**GOAL OF THE EXERCISE:** In your copy, leave out the pictures and reproduce the listing below exactly.

**INPUT DATA:**
—————
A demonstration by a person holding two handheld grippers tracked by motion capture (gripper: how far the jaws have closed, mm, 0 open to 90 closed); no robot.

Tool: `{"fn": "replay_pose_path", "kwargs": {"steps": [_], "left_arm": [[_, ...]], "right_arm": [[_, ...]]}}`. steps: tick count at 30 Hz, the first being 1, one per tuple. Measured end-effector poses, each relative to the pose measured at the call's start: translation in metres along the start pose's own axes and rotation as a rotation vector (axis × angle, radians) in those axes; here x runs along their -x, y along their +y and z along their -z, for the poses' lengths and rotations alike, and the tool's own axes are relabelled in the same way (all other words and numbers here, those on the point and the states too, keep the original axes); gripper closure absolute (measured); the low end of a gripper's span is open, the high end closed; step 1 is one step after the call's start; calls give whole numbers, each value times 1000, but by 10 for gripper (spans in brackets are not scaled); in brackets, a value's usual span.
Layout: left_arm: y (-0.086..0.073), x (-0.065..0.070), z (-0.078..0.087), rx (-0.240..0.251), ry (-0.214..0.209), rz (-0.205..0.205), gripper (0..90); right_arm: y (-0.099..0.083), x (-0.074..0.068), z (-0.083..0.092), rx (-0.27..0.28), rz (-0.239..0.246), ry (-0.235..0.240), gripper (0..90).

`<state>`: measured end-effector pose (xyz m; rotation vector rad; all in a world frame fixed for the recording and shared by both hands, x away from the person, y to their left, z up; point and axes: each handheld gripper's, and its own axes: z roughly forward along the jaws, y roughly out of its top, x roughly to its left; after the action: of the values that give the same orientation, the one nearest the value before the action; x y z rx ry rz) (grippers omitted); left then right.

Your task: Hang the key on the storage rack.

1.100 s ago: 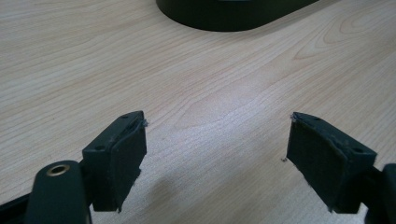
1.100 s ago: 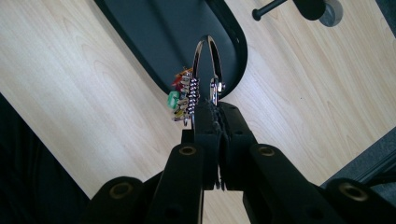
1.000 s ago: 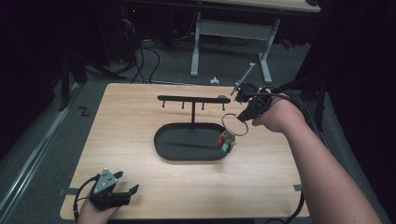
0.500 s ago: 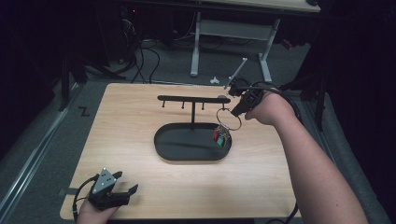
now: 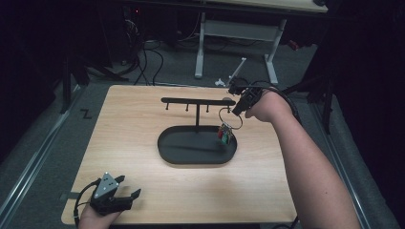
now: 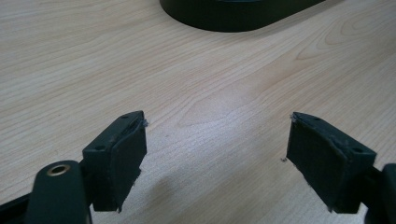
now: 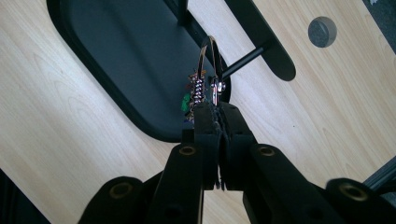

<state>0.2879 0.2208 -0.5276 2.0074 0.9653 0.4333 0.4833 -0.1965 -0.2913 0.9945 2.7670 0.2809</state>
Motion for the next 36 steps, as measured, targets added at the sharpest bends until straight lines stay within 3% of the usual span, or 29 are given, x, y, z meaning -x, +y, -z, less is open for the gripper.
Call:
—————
**RESULT OF THIS TASK:**
A demonstration by a person holding two handheld grippers tracked by motion capture (gripper: how far the jaws have closed, mm, 0 open to 90 closed); no robot.

Tool: `{"fn": "replay_pose_path", "kwargs": {"steps": [_], "left_arm": [[_, ...]], "right_arm": [[_, ...]]}}`. steps: tick count at 30 Hz, the first being 1, one per tuple. Measured end-effector poses, each relative to the pose measured at the call's start: translation in metres along the start pose's own axes and rotation as a rotation vector (axis × angle, radians) in those axes; here x runs along their -x, y along their +y and z along their -z, for the poses' lengths and rotations alike, and the tool's own axes are relabelled in the same way (all other words and numbers here, those on the point and the states too, keep the original axes); gripper closure absolute (measured); the low end of a gripper's span is open, the high end closed; step 1 is one step after the call's start; calls give whole numbers, each value times 1000, but by 10 for gripper (spans in brackets are not scaled); in brackets, a value's usual span.
Layout: left_arm: y (-0.086..0.073), x (-0.065..0.070), z (-0.078..0.087), rx (-0.240..0.251), ry (-0.214..0.209), rz (-0.205..0.205), gripper (0..90); right_arm: y (-0.099..0.083), x (-0.074..0.068), z (-0.083..0.092), rx (-0.27..0.28), rz (-0.239..0.246), ry (-0.235..0.240), gripper (0..90).

`<state>`: measured end-effector pose (xyz m; rotation vector rad; all in a world frame fixed for the recording and shared by both hands, x away from the person, y to their left, z up; point and axes: each handheld gripper's, and its own axes: z roughly forward along the jaws, y roughly out of its top, x roughly to its left; after the action: of the values that give the same orientation, the one nearest the value before the action; x y z rx ry rz) (grippers omitted); left then right.

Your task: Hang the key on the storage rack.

1.100 s ago: 
1.100 s ago: 
1.000 s ago: 
0.500 s ago: 
now: 
now: 
now: 

<state>0.2879 0.2208 -0.5276 2.0074 0.9653 0.4333 0.4833 -0.1965 -0.2913 0.9945 2.7670 0.2809</state>
Motion for the next 36 steps, as measured, targets added at the sharpest bends until straight lines stay within 3% of the usual span, or 29 are given, x, y, z meaning -x, +y, -z, less is open for the gripper.
Call:

Nothing more remains to be added to this answer.